Writing your way to a college degree

By Sally Carpenter

Whatever I know about writing mysteries, I didn’t learn it in college.

Centuries ago when I was an undergraduate, colleges didn’t offer creative writing majors or even minors. English department classes consisted of solely teaching what I called “stuffy old books,” the kind with tiny print and antiquated prose that made comprehension laborious. I didn’t have the patience to struggle with that kind of literature.

Only one university in my state offered a Masters of Fine Arts in writing. I had my eye on that for a while although I felt I’d never be good enough to get in the program. Then my parents squashed my hopes with “you’ll never get a job with that degree!”

My undergraduate college offered only one or two creative writing classes. The professor “taught” by saying, “write whatever you want.” No instruction on how to craft a short story or a poem or suggested topics to ignite our imaginations. My life experience was limited at that time so I had little to write about.

In grading, the prof disagreed with my opinions and marked my grammatical and spelling errors (plenty of those) in red ink. No helpful critique and encouragement to do better. If her goal was to smash any spark of creative or desire to write in her students, she nearly succeeded.

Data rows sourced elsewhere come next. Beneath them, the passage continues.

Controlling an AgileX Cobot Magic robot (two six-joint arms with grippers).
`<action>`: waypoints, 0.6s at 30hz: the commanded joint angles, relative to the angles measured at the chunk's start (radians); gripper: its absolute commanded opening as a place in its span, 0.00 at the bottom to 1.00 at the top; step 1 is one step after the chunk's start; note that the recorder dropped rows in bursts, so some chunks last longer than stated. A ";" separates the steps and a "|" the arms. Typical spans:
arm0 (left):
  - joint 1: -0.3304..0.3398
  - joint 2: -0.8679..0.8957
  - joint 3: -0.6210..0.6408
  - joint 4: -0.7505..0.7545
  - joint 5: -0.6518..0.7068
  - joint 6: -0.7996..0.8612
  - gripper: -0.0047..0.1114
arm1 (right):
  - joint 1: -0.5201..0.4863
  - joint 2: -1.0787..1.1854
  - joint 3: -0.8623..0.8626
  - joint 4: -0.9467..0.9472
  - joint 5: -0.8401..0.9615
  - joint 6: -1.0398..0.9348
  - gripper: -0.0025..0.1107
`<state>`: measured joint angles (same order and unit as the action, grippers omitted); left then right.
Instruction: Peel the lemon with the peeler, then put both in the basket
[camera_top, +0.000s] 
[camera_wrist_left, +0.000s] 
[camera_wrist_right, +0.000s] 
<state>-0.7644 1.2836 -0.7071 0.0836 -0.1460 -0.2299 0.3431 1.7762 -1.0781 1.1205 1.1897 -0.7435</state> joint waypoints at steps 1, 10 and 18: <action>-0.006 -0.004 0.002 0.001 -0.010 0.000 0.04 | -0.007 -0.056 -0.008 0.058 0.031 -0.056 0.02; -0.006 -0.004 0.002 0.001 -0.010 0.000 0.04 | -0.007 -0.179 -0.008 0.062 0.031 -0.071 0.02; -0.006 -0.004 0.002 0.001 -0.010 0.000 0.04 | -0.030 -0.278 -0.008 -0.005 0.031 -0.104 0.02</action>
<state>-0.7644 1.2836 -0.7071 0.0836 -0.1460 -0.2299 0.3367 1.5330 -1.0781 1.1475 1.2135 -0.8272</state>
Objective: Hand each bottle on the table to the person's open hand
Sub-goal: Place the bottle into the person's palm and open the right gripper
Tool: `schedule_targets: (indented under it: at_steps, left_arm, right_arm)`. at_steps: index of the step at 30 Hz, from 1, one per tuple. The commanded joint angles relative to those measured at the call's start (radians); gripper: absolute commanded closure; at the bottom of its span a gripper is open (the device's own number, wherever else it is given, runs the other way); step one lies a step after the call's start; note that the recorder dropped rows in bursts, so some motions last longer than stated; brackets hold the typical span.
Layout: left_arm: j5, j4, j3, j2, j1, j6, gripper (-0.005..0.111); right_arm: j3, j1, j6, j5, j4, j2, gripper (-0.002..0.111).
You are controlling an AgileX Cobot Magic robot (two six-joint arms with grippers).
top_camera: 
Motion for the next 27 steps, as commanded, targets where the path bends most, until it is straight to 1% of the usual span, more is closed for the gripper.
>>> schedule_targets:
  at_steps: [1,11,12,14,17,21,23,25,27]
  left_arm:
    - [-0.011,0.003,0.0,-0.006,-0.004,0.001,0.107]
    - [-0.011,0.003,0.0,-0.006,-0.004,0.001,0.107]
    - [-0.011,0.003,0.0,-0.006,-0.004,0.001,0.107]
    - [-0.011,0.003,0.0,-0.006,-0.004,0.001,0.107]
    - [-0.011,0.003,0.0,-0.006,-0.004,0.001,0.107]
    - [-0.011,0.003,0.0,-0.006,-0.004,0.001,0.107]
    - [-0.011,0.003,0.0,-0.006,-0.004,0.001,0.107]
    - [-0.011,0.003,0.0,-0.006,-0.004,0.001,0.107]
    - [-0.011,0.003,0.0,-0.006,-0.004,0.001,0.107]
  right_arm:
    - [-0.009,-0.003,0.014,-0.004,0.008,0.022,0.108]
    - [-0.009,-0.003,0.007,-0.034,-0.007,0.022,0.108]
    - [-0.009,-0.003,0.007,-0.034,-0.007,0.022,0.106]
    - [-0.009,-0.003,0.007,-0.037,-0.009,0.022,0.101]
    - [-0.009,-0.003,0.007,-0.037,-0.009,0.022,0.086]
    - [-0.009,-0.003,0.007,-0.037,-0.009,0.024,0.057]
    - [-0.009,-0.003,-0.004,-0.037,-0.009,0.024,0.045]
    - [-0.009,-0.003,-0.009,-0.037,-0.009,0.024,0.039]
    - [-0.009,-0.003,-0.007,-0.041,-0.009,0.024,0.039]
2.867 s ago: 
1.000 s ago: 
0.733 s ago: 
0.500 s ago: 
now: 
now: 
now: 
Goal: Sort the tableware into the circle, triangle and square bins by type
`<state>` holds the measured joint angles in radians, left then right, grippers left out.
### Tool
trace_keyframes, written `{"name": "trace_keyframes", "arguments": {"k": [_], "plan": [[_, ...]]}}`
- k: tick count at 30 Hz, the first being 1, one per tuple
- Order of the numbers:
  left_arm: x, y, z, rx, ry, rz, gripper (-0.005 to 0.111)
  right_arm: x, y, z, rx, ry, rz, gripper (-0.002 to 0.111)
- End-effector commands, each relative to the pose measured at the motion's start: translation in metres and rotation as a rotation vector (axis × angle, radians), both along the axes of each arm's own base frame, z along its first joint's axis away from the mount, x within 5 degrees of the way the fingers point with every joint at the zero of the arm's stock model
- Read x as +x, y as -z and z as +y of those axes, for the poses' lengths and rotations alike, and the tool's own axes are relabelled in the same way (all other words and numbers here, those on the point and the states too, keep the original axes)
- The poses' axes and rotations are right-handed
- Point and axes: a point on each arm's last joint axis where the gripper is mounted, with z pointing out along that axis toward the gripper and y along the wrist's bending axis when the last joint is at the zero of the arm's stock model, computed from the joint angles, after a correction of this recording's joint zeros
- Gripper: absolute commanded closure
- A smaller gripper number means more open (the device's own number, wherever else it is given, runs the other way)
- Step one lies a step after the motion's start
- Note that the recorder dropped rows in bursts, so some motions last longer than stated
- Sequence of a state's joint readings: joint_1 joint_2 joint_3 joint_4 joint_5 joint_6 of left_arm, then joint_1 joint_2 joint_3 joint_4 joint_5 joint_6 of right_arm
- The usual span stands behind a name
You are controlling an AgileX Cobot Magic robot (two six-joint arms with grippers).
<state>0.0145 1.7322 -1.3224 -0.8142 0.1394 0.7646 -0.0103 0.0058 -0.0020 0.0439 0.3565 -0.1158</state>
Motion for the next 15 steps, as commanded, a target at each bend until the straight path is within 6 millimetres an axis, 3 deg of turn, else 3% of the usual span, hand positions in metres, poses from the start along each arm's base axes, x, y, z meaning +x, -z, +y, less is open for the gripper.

Flash forward to the late 1990s. I’m back in college for a master’s degree in theater with a focus on playwrighting. Once again, I’m in a class with an incompetent prof (having a PhD must mean Pathetic and Hopelessly Dumb).

While I learned nothing from the teacher, the upside is that the one-act plays I wrote in that class were finalists in a regional college playwrighting competition. I received affirming feedback from the judges and one play became the inspiration for my cozy mystery series.

The English Department of that university had a master’s degree with a concentration in writing. While the department offered a creative writing workshop that students could take, most of the required coursework seemed geared toward rhetoric/composition teachers.

That was then, this is now. In perusing the internet it seems that today nearly every college has a creative writing major or at least a minor. Undergrads can take courses in scriptwriting, short stories, poetry, creative nonfiction and technical writing. My alma mater now has a Bachelor of Fine Arts in creative writing—too late for me, I’m afraid. And in my home state, several universities now grant an MFA in writing.

What happened? How did writing become a popular academic course of study?

I don’t know, but one possibility could be that as professors retired, the new teachers coming in wanted to revise the stale curriculum, expanding the literature options and adding writing classes.

Perhaps students asked for writing classes. Or maybe the writing courses were a way to get students interested in an English major after years of the teachers putting up with “you can’t do anything with that degree.” Technical writing, copy editing and publishing courses expanded the degree’s usefulness.

Some universities even have courses in genre writing, hopefully creating the next generation of mystery authors. A couple of schools have MFA programs for genre writers.

Maybe students want to write because of the internet and self-publishing. Young authors have an instant forum for their work instead of waiting years for publication in an obscure literary journal.

Whatever the reason, I’m happy to see that in spite of the emphasis in elementary and high schools on STEM (science, technology, engineering and math), colleges are affirming students in their writing journeys.